Funding: This study is funded in part by National Institutes of Health grants (T32AR007175-44, NSR35NS097306). For other funders, please see the study.
About this pain research news
Author: Robin Marks
Source: UCSF
Contact: Robin Marks – UCSF
Image: The image is credited to Neuroscience News
Original Research: Closed access.
“Meningeal regulatory T cells inhibit nociception in female mice” by Elora Midavaine et al. Science
Abstract
Meningeal regulatory T cells inhibit nociception in female mice
T cells have emerged as orchestrators of pain amplification, but the mechanism by which T cells control pain processing is unresolved.

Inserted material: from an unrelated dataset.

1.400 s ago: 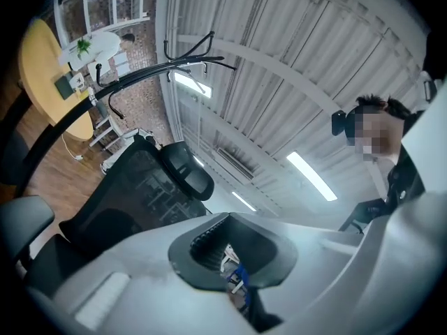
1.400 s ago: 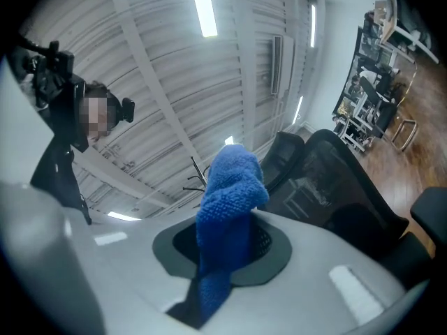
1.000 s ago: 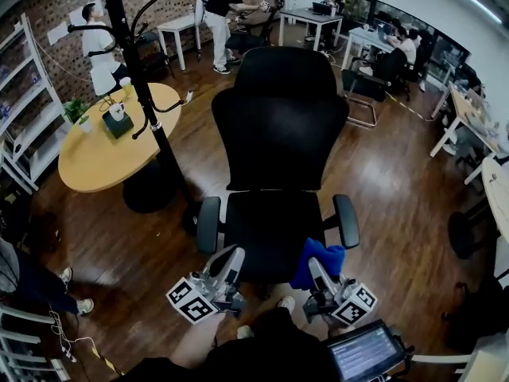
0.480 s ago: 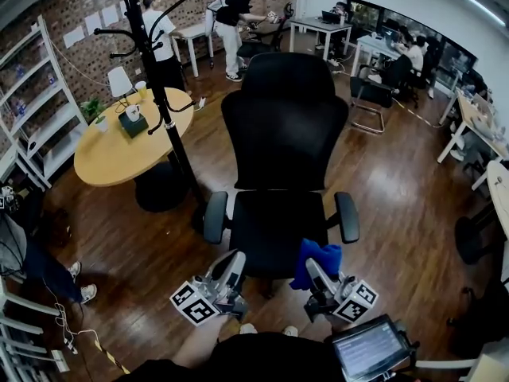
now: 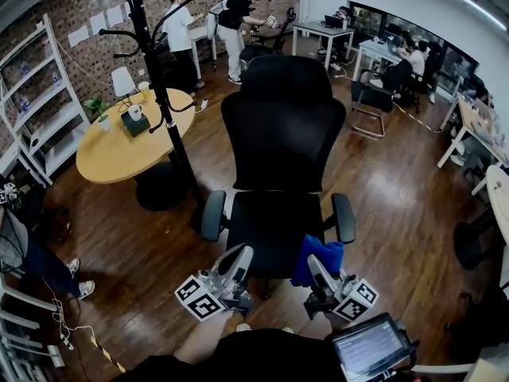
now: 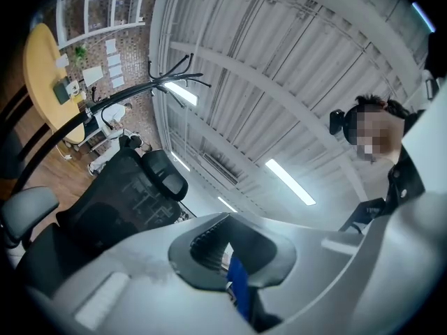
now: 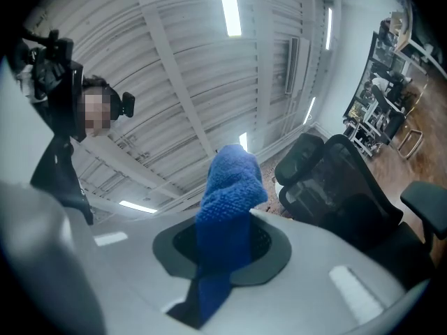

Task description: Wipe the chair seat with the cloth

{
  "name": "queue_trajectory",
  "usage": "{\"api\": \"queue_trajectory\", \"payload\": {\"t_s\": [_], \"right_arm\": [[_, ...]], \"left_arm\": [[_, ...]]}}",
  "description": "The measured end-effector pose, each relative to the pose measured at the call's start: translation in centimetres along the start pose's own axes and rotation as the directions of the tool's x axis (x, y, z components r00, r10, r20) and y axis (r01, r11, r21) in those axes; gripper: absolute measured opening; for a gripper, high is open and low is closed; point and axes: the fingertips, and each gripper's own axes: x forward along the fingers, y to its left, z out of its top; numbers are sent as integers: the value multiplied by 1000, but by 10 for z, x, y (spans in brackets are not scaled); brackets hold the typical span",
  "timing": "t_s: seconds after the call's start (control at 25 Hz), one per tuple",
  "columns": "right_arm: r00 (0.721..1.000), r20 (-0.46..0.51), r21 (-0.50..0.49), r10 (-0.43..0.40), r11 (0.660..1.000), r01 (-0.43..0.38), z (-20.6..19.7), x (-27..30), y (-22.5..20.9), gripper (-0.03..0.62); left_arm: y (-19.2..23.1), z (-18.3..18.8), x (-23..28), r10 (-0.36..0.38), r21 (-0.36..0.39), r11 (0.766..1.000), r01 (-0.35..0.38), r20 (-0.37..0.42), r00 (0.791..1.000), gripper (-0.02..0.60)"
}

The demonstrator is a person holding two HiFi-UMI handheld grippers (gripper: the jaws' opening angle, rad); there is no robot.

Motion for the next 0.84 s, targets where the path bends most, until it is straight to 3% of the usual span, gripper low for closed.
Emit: {"api": "queue_trajectory", "payload": {"t_s": [0.84], "right_arm": [[1000, 24, -9, -8, 1000, 8, 4, 2, 9, 55]], "left_arm": [[-1, 6, -10, 7, -2, 1000, -7, -4, 1000, -8]]}}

We found that regulatory T cells (Treg cells) could inhibit nociception through a mechanism that was not dependent on their ability to regulate immune activation and tissue repair.
Site-specific depletion or expansion of meningeal Treg cells (mTreg cells) in mice led to female-specific and sex hormone–dependent modulation of mechanical sensitivity.
Specifically, mTreg cells produced the endogenous opioid enkephalin that exerted an antinociceptive action through the delta opioid receptor expressed by MrgprD+ sensory neurons.
Although enkephalin restrains nociceptive processing, it was dispensable for Treg cell–mediated immunosuppression.
Thus, our findings uncovered a sexually dimorphic immunological circuit that restrains nociception, establishing Treg cells as sentinels of pain homeostasis.